Tampoco le entusiasmaba la perspectiva del examen con el microscopio electrónico. Era ésta una herramienta valiosa, aunque en ocasiones dificultaba las cosas en vez de facilitarlas. El microscopio electrónico podía proporcionar grandes aumentos y detalles muy claros…, pero solamente si uno sabía a dónde tenía que mirar. Era excelente para examinar una sola célula, o parte de ella. Mas primero uno tenía que saber qué célula había de examinar. Y en un cuerpo humano hay miles de millones de células.

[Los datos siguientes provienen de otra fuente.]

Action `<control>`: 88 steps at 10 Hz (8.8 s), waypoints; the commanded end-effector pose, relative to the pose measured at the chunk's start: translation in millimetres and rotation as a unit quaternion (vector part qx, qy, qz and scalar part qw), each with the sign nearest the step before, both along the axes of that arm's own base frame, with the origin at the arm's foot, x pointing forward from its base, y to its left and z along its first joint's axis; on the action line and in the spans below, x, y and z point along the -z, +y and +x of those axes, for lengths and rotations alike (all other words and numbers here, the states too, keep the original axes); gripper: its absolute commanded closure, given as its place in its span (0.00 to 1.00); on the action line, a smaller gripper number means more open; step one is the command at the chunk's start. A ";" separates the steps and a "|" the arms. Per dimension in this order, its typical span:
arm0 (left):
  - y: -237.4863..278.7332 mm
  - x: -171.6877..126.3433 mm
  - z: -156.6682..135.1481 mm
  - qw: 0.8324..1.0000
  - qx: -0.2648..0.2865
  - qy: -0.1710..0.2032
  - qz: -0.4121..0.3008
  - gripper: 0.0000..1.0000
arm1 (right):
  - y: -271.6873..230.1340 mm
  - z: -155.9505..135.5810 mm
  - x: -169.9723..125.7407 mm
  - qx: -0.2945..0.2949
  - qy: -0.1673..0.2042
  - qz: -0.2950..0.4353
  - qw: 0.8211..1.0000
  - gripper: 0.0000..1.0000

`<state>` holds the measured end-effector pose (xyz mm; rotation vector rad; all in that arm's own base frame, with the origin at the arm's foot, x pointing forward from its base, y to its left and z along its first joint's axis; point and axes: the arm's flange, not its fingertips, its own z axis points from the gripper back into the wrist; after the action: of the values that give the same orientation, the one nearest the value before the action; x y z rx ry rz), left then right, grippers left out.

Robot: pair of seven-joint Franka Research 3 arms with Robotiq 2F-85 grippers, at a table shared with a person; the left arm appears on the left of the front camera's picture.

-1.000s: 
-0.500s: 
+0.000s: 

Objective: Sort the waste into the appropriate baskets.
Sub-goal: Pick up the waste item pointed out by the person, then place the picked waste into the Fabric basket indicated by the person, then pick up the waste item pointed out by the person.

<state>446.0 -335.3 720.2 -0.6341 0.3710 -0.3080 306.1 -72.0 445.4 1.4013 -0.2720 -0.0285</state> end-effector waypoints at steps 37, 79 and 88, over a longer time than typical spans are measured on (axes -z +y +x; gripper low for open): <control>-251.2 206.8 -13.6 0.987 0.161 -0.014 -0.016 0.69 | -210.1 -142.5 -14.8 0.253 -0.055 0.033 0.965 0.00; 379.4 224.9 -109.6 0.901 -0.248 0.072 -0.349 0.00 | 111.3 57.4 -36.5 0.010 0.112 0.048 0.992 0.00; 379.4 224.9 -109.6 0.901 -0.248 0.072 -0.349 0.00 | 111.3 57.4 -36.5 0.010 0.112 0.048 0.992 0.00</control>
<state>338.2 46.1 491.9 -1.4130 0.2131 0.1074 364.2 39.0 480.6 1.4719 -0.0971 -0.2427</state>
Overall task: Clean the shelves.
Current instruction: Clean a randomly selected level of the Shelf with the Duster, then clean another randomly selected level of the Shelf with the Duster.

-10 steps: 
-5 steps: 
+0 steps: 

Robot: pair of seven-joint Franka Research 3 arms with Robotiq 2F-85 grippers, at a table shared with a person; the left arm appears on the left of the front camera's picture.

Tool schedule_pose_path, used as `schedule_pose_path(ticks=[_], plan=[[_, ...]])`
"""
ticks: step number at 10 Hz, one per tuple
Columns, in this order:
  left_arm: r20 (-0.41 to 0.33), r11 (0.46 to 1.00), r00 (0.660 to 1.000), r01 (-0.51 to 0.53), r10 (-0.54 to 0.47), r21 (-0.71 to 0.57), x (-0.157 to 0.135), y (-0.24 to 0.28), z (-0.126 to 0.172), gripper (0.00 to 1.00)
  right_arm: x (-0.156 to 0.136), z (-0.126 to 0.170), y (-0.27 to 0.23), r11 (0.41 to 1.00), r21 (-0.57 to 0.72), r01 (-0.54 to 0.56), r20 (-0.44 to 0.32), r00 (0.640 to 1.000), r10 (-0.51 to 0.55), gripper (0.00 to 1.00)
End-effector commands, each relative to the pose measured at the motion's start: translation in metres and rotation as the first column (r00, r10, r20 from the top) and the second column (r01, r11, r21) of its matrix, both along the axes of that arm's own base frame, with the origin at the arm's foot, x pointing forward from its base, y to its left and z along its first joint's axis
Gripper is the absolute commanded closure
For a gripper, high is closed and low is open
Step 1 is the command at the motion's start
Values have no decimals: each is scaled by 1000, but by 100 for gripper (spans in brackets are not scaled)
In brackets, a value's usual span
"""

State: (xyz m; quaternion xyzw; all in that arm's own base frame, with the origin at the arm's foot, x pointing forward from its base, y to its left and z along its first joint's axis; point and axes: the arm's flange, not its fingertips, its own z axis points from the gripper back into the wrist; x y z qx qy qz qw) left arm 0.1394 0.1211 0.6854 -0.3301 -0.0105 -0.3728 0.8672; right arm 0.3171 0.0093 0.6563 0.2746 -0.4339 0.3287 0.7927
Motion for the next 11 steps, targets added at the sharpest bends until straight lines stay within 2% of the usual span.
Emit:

Al cabo de diez horas de trabajo, se sentó a meditar qué había averiguado. Y redactó una breve lista:

  1. El agente letal tiene un tamaño de un micrón, aproximadamente. Por lo tanto, no es un gas, ni una molécula, ni siquiera una proteína grande o un virus. Tiene el tamaño de una célula, y puede ser realmente una célula de determinada clase.
  2. El agente letal se transmite por el aire. Los organismos muertos no contagian.
  3. El agente letal es inspirado por la víctima, y entra en los pulmones. Es de presumir que de allí pasa al torrente circulatorio y desencadena la coagulación.
  4. El agente letal causa la muerte por medio de la coagulación. Esto ocurre en el espacio de unos segundos, y coincide con la coagulación completa de todo el sistema vascular del organismo.
  5. Las drogas anticoagulantes no impiden este proceso.
  6. No se sabe que en el animal moribundo ocurra ningún otro fenómeno patológico.

Burton contempló esta lista y meneó la cabeza. Si bien los anticoagulantes no daban resultado, algo había, en verdad, que detenía el proceso. Existía una manera de detenerlo. Lo sabía.

Porque dos personas habían sobrevivido.